Much of the electricity supply which went down after the strike on Gaza’s power station was restored within hours. Gaza obtains fifty percent of its electricity from the Ashkelon power station in Israel — a plant which, incidentally, Hamas has repeatedly tried to hit —and following the strike on the Gaza power station Israel upped this percentage to compensate. Some collective punishment!
The Kassam rockets which were being fired into Israel from Gaza were dismissed (by Channel Four News’s Jon Snow and the BBC) as crude home made devices that threatened no-one. In fact, they have killed 13 Israelis and wounded more than forty others. By contrast, the vast majority of Palestinians who have been killed have been armed gunmen and terrorist godfathers. Yes, there have been Palestinian civilian casualties and these are always tragic. But in war, this happens. And the fact is that Israel has not gone in for indiscriminate bombing in Gaza. Indeed, this morning’s news was almost comic in the circumstances — that it had bombed the Gaza foreign ministry building at night when it was empty, precisely to avoid civilian casualties, only wounding three people.

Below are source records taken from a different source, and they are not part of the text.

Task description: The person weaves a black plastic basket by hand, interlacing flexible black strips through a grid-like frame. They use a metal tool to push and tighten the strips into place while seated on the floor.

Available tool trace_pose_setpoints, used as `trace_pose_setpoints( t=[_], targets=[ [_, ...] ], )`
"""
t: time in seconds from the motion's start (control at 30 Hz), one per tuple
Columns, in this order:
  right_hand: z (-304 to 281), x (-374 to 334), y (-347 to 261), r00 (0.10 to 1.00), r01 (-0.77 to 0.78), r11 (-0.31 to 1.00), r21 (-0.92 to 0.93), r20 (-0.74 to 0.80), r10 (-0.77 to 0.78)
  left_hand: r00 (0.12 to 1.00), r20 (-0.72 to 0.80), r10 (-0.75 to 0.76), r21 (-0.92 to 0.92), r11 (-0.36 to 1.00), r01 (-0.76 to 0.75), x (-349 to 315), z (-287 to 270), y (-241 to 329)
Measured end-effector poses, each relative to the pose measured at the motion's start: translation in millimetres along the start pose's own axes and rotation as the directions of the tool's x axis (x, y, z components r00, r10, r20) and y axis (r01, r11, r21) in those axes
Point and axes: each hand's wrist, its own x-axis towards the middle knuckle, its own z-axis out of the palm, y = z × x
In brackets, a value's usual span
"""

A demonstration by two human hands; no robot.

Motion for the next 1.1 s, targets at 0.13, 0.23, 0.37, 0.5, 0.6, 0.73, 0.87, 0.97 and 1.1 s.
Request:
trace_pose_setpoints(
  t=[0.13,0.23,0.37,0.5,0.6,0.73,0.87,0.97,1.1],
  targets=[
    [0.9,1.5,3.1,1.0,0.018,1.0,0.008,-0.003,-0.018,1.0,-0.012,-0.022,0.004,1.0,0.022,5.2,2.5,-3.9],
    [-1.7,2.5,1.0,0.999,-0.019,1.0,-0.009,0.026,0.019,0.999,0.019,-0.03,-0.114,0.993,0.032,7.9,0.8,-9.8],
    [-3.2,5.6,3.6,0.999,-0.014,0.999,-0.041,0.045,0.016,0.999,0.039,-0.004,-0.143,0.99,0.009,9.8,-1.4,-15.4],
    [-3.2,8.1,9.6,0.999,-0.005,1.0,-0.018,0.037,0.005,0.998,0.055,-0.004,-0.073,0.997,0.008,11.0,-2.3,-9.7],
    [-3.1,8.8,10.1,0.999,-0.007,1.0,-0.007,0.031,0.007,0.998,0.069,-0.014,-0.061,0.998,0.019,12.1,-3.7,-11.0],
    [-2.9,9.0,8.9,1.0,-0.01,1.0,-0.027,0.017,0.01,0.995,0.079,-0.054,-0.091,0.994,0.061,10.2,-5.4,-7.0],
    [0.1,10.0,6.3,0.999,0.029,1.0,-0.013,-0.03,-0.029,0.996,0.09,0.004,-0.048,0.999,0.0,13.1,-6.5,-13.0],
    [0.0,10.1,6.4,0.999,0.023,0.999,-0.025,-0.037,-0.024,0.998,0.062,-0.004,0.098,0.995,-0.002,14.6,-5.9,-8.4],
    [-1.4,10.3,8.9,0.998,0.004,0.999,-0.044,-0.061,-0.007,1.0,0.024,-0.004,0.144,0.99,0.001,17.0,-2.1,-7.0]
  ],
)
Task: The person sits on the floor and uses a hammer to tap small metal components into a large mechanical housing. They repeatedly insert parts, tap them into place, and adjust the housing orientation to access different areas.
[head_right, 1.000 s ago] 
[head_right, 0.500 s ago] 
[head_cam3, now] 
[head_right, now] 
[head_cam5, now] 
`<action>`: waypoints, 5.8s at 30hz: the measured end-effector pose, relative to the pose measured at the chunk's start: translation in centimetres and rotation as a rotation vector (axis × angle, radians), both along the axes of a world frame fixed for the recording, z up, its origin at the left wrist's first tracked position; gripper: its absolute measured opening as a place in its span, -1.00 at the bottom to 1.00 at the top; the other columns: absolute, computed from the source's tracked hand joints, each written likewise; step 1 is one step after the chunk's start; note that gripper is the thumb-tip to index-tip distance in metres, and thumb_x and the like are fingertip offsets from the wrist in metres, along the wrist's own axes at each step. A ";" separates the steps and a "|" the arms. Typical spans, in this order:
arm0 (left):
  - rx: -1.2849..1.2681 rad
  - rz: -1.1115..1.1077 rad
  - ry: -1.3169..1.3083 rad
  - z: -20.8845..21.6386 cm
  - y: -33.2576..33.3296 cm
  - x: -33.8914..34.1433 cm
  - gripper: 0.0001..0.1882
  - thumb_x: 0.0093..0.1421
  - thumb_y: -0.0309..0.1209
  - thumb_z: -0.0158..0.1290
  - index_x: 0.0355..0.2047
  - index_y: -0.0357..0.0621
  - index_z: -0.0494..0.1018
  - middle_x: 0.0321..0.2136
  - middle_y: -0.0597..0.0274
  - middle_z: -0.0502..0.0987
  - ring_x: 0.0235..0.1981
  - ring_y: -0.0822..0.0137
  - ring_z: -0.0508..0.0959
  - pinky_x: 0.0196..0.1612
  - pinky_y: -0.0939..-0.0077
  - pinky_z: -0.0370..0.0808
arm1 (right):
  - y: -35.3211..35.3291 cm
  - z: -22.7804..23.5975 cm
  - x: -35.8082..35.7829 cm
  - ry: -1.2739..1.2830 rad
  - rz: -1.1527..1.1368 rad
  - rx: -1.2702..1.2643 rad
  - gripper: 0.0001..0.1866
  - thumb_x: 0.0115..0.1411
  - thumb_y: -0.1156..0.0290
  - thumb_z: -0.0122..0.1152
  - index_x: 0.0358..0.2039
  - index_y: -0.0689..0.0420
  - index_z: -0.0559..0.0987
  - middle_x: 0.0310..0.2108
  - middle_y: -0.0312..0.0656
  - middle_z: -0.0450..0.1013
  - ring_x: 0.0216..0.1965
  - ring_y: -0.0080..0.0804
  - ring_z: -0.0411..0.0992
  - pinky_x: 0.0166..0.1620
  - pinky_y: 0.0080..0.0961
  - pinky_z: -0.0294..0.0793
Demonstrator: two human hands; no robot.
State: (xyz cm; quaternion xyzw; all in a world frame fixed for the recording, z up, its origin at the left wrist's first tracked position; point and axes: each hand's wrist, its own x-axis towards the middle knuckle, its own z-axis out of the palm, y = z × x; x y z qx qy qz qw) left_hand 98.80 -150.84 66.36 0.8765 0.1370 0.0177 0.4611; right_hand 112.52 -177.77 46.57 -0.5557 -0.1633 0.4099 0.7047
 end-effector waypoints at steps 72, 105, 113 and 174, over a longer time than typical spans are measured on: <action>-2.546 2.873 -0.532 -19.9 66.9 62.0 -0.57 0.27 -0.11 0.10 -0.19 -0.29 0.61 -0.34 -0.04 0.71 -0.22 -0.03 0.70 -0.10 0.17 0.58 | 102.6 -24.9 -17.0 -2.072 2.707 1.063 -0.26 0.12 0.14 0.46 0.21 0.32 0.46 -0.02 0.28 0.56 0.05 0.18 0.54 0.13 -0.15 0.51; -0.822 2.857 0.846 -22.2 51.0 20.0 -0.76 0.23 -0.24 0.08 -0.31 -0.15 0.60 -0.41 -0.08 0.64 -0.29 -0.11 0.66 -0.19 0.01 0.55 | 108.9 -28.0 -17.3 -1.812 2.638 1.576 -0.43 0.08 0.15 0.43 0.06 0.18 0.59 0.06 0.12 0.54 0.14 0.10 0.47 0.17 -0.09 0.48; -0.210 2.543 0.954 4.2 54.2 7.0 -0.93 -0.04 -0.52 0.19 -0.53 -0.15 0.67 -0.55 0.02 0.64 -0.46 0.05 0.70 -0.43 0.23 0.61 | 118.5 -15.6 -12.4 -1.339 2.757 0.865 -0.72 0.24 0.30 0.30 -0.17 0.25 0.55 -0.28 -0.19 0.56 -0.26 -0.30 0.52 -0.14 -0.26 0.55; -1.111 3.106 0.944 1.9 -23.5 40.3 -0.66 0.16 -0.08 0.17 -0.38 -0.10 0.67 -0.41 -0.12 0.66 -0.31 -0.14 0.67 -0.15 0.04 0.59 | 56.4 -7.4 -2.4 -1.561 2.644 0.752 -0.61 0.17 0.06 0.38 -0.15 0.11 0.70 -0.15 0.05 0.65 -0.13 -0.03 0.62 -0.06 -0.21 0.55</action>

This crisis has developed because the world has failed to deal with Iran and Syria. President Bush described Hezbollah as a ‘group of terrorists who want to stop the advance of peace’. Not so. Iran is a terrorist state and Hezbollah is its army. The US is sitting on its hands over Iran while urging ‘restraint’ upon Israel, its victim. The world will not be safe unless and until Iran and Syria are stopped. And there is only one country that can do that, and it is not Israel.